Improving Data Currency in Data Systems
Data currency is imperative towards achieving up-to-date and accurate data analysis. Identifying and repairing stale data goes beyond simply having timestamps. Individual entities each have their own update patterns in both space and time. We develop a probabilistic system for identifying and cleaning stale values. We study currency in distributed environments where replicas of the same data item often exhibit varying consistency levels when executing read and write requests due to system availability and network limitations. When one or more replicas respond to a query, estimating the currency (or staleness) of the returned data item (without accessing the other replicas) is essential for applications requiring timely data. We are studying how data semantics influences temporal ordering of values towards accurate currency estimation.

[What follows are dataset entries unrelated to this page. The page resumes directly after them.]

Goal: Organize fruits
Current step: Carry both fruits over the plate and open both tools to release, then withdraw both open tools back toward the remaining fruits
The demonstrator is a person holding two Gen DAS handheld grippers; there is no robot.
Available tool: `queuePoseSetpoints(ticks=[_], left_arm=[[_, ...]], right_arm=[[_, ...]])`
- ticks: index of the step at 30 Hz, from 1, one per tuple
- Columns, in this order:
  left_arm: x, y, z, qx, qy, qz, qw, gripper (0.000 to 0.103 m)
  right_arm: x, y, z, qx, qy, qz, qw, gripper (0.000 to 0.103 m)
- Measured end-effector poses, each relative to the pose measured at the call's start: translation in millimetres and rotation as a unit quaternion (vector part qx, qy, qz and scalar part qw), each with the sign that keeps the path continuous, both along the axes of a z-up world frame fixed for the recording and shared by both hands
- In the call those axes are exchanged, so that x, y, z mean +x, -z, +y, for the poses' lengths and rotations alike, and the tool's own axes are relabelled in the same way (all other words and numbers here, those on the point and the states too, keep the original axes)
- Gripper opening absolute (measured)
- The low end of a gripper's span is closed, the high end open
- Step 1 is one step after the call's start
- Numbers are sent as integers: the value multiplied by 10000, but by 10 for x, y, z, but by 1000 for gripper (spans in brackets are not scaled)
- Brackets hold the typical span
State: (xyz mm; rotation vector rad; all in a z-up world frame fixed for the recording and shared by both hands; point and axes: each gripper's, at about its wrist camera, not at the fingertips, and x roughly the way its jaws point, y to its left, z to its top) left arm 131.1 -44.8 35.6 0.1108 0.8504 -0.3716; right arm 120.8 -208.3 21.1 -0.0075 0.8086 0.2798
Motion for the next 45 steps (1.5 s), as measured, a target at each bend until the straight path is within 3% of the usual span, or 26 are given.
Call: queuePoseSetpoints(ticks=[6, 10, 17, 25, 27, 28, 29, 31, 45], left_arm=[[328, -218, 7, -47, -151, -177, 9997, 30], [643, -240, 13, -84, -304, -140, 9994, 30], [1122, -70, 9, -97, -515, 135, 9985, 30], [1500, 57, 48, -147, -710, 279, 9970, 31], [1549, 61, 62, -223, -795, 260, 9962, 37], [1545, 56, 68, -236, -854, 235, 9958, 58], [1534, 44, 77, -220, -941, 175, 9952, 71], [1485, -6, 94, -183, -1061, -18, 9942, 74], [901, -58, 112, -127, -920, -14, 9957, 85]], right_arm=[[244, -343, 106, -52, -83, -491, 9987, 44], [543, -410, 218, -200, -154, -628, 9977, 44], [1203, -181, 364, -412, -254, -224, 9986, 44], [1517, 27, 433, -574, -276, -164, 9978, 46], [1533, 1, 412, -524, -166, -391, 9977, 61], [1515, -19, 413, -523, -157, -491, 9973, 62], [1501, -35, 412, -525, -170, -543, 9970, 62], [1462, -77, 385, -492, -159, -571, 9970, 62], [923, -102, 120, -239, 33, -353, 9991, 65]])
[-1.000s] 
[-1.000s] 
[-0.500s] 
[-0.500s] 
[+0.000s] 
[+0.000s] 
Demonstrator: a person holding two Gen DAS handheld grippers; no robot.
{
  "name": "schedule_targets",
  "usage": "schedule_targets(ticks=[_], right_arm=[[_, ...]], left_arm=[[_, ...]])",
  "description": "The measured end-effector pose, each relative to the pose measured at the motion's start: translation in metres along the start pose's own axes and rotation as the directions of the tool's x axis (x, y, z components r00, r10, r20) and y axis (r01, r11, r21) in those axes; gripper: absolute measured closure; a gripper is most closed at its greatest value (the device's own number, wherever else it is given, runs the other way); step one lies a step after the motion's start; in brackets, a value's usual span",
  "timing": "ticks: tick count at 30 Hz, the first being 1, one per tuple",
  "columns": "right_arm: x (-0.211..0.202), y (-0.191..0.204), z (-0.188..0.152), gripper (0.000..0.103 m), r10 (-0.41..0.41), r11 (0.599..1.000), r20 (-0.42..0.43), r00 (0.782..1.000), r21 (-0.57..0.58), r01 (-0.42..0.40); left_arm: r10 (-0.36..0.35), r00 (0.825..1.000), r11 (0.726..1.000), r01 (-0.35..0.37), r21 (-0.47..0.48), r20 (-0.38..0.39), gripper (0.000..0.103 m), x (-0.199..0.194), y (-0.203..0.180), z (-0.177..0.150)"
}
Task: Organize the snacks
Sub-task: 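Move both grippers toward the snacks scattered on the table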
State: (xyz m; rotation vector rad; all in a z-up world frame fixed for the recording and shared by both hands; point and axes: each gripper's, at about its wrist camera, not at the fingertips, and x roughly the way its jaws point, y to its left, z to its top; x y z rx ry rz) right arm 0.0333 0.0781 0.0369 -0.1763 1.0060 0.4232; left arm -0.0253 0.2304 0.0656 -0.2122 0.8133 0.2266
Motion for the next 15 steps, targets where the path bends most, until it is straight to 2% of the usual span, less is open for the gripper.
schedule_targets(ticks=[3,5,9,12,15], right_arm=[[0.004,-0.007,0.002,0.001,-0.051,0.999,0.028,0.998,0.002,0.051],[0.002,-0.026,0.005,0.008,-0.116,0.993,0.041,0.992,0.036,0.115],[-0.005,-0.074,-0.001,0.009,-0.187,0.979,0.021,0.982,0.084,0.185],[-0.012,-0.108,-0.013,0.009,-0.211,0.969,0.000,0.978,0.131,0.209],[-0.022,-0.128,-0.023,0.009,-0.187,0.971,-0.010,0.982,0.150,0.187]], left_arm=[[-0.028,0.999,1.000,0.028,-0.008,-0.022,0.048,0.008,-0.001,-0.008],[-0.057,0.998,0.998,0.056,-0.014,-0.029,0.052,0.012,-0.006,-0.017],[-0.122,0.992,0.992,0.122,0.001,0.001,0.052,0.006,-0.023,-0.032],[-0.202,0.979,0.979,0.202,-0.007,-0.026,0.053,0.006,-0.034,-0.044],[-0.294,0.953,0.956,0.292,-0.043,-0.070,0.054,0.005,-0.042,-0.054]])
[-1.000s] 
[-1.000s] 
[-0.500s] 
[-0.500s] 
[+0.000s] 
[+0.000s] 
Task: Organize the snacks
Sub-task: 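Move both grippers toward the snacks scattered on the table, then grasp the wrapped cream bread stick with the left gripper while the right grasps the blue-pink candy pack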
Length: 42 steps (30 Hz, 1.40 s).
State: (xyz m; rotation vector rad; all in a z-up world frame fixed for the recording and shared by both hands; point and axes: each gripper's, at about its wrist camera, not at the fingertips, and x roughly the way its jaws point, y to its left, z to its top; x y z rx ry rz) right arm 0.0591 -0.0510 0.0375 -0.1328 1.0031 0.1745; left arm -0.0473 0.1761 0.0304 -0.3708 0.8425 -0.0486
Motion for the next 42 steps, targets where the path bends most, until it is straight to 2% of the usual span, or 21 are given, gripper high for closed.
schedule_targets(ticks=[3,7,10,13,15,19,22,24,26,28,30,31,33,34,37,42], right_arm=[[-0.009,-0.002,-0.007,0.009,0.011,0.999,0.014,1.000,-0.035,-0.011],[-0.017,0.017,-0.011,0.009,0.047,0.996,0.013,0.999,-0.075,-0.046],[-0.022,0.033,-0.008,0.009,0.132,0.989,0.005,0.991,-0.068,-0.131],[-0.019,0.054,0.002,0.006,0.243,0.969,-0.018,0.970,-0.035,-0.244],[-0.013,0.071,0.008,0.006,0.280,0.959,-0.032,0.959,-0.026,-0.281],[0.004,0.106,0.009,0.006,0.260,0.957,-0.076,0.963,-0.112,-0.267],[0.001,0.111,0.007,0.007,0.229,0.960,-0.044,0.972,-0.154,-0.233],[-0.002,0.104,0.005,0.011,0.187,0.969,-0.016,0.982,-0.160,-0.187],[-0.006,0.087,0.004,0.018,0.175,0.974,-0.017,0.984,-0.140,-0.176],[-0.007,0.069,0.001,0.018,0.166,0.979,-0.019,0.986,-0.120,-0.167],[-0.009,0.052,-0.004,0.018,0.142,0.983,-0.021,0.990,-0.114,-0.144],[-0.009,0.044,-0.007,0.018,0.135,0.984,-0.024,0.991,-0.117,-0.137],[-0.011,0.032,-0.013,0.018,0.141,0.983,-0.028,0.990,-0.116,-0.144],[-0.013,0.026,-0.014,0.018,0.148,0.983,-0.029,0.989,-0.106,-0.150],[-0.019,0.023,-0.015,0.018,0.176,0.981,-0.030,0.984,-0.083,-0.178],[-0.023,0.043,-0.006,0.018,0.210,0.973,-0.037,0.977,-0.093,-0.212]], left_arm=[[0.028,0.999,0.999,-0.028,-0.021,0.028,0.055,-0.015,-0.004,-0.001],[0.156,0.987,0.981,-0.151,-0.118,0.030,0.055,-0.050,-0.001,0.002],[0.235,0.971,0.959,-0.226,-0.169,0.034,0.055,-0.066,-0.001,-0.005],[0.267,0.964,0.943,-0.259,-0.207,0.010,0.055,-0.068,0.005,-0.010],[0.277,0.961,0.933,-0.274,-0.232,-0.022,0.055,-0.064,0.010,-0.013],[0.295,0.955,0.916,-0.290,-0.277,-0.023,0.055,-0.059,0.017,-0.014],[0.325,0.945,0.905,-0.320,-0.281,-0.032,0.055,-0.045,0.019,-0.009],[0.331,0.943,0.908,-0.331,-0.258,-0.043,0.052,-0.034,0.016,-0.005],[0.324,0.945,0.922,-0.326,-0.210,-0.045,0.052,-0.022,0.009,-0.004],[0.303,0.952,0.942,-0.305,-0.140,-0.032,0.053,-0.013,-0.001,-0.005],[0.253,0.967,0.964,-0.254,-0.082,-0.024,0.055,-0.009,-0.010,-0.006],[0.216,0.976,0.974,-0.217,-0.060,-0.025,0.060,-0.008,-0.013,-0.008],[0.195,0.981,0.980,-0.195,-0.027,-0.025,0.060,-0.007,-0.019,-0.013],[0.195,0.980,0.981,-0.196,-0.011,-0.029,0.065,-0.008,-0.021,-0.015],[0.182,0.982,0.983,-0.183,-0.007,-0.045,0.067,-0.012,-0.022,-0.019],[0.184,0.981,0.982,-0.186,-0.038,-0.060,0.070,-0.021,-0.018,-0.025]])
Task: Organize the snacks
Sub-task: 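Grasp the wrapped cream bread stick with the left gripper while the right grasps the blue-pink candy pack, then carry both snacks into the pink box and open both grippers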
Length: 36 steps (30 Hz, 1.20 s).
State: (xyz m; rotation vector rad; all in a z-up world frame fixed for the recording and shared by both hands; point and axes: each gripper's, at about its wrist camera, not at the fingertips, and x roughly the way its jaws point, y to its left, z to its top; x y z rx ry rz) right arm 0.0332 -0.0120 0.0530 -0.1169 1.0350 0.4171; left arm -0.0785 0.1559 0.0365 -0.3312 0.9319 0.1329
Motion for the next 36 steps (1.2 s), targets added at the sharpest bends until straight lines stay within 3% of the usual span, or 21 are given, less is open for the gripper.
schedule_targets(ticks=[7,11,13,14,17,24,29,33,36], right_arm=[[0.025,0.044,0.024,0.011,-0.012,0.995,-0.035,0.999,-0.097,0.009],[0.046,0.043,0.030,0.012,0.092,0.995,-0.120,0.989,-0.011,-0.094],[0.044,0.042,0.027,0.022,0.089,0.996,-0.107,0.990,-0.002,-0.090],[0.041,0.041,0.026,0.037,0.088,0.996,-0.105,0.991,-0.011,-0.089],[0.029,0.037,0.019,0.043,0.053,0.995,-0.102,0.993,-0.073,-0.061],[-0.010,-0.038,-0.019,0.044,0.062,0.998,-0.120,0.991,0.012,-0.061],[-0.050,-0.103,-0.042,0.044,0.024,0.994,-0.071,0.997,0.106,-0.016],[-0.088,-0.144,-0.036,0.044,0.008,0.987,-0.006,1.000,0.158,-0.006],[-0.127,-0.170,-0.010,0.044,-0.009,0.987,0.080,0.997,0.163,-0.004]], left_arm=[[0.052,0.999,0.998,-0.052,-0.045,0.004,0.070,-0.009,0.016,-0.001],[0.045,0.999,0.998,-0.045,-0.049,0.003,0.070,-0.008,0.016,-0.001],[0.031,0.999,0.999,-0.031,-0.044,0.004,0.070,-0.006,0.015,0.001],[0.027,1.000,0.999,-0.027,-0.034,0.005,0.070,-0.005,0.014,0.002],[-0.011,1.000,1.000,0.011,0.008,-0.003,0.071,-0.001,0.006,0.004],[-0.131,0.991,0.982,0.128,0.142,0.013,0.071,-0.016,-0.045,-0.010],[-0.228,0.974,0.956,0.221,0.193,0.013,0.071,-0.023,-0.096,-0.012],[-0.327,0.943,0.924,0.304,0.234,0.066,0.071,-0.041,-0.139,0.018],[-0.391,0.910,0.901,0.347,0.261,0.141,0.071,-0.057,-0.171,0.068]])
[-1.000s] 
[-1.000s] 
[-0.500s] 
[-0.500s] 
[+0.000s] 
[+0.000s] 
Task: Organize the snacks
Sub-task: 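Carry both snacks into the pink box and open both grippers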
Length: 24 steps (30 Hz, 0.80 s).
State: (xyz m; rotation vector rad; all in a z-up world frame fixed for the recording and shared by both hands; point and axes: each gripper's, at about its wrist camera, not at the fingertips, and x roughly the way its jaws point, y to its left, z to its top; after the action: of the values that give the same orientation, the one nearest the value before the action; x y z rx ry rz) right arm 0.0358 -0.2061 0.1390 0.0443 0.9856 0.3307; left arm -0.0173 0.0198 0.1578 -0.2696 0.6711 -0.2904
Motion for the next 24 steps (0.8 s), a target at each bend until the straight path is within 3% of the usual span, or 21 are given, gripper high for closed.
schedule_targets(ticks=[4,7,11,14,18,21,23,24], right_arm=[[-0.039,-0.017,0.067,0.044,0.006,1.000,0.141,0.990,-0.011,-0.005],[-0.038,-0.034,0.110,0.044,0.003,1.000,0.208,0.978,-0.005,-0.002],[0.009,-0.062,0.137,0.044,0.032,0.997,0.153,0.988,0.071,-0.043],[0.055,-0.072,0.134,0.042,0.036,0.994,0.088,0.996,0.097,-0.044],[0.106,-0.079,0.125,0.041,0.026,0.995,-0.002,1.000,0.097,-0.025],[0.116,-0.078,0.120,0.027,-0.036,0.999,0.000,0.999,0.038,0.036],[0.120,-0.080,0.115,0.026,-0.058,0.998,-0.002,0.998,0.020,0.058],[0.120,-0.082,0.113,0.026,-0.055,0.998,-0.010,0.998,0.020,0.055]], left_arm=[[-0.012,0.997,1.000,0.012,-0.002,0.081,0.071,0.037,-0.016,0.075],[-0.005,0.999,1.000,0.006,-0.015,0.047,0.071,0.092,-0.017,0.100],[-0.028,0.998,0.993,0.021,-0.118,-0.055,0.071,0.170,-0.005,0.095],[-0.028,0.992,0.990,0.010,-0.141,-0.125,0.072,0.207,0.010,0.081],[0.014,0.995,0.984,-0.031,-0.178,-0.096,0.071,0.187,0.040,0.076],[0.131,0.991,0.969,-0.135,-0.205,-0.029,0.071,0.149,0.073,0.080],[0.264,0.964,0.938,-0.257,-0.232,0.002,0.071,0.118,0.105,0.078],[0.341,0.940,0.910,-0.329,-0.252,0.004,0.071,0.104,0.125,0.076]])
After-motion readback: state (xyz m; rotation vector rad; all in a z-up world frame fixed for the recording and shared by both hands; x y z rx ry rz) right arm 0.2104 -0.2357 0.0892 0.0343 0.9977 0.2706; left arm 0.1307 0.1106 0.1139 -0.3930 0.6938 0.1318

Data Integrity over Graphs
Data dependencies play a fundamental role in preserving and enforcing data integrity. In relational data, integrity constraints such as functional dependencies capture attribute relationships based on syntactic equivalence. We explore new classes of data dependencies over graphs, possessing topological and syntactic constraints. We go beyond just equality relationships and study new classes of dependencies, such as: (1) Ontology Functional Dependencies (OFDs) that capture attribute relationships based on synonym and hierarchical (is-a) relationships defined in an ontology; (2) Temporal Graph Functional Dependencies (TGFDs), to capture topological and attribute constraints that persist over time; and (3) Ontological Graph Keys (OGKs) that extend conventional graph keys by ontological subgraph matching between entity labels and an external ontology.
Differentiating Concept Drift from Anomalies
Traditional time series analysis are unaware of concept drift, based on the assumption that time series concepts are stationary, and data values follow a fixed probability distribution. This assumption does not hold in practice. For example, temperature changes between seasons demonstrate a gradual increase from winter to spring, changes in workplace electricity usage from weekday to weekend exhibit an abrupt decrease due to a change in employee work patterns. We study the problem of anomaly detection in the presence of concept drift.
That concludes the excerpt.